Are you treating a patient with chronic depression? Finding the right approach can feel like walking through a minefield, with very real consequences. The following information will help you come to the best decisions.
When studying medicine, it is tempting to consider what you learn from your books as the final say on the subject. You’re learning information compiled by experts from millenia of progress in the medical field. However, the reality is that real life cases can be a lot more complex.
This is true in all areas, but many doctors particularly struggle to treat mental illness for this reason. Whereas most conditions that are considered physical illnesses can be tested for, with quantifiable results, diagnosing a condition like depression is a lot more difficult. Instead of looking at blood samples, you’re dealing with self-reported symptoms.
As such, trying to find the right treatment for someone with chronic depression can be tough. The good news is that doctors have successfully treated millions of people with chronic depression and there are some guidelines you can follow. Here are 3 things to consider.
Recently, there has been a movement towards the term ‘died by suicide’ rather than ‘committed suicide’. The latter frames suicide as a kind of crime rather than the consequence of a dangerous illness. People who do not understand chronic depression may not ‘get’ this. However, while the process of suicide has some aspects of decision-making involved, those who die this way do not see it as a choice.
This dichotomy actually has real-world consequences. When it comes to life insurance coverage, death by suicide has specific guidelines. Death by suicide is covered by insurers because they have to acknowledge that the financial gains are almost never the motive. However, in order to prevent people who are suicidal from first getting insurance cover, there is a waiting period before cover begins.
When treating a patient with chronic depression, you should always have this dichotomy in mind. Depression can be fatal, but it certainly does not have to be. While no one is to blame for suicide, it can be prevented through successful treatment.
When describing depression as a chronic illness, you may be forgiven for thinking that it ‘won’t go away’. After all, the definition of a chronic illness is that it persists indefinitely.
However, modern treatment for depression can alleviate all symptoms. A patient who responds well to antidepressants may begin feeling like their old selves. Their outlook on life begins to change and they no longer feel hopeless.
Therapy helps them identify the psychological roots of the depression and learn skills to manage it. They live healthy, happy lives.
This doesn’t mean that the depression is cured, however. While all the symptoms have been alleviated, cessation of treatment in some cases leads to a recurrence. As such, it is important to communicate this to your patients. The outlook is good, but they may need to continue treatment indefinitely.
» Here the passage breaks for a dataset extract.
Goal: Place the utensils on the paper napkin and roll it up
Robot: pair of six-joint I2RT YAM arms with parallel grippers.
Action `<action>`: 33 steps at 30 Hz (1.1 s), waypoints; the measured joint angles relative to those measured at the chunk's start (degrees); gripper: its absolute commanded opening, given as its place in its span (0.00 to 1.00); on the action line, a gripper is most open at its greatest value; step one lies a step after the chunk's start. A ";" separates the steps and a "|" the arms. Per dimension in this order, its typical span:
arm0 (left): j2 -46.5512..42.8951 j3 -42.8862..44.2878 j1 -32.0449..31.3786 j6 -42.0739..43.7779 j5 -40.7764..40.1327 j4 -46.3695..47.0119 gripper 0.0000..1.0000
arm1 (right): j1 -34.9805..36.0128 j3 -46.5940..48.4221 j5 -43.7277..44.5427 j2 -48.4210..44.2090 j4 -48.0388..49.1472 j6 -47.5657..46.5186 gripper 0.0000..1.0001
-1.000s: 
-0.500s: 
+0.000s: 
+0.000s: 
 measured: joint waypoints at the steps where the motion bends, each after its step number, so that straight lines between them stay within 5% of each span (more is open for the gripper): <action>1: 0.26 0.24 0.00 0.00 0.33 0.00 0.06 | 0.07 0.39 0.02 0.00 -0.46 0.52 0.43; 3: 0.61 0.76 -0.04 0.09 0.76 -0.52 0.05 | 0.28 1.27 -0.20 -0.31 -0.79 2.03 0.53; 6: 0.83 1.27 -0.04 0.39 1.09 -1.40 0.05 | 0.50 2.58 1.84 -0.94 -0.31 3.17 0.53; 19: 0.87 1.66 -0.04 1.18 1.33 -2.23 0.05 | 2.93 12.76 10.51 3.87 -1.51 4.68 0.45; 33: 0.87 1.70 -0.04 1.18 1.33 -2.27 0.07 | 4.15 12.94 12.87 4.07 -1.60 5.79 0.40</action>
A diagnosis of chronic depression is one that should be considered dynamic. Unfortunately, in many cases, chronic depression only covers part of the problem. Depression can trigger substance use disorders and can co-occur with certain personality disorders.
Furthermore, some individuals diagnosed with chronic depression are later diagnosed with bipolar disorder. They may not have had a manic episode – or they may have had one and not identified it as such – but there is potential for it. In some cases, you can only make the changed diagnosis once you’ve seen the symptoms play out.
The diagnosis of chronic depression should be taken seriously. However, that does not mean you should stick to it at all costs. It is possible that you will find it to be lacking at some point and your patient’s wellbeing will require your dynamism in this area.
Treating chronic depression can be tricky, but the outlook is generally positive. Remember to always take it as seriously as you would any physical illness, even if it can be more difficult to quantify.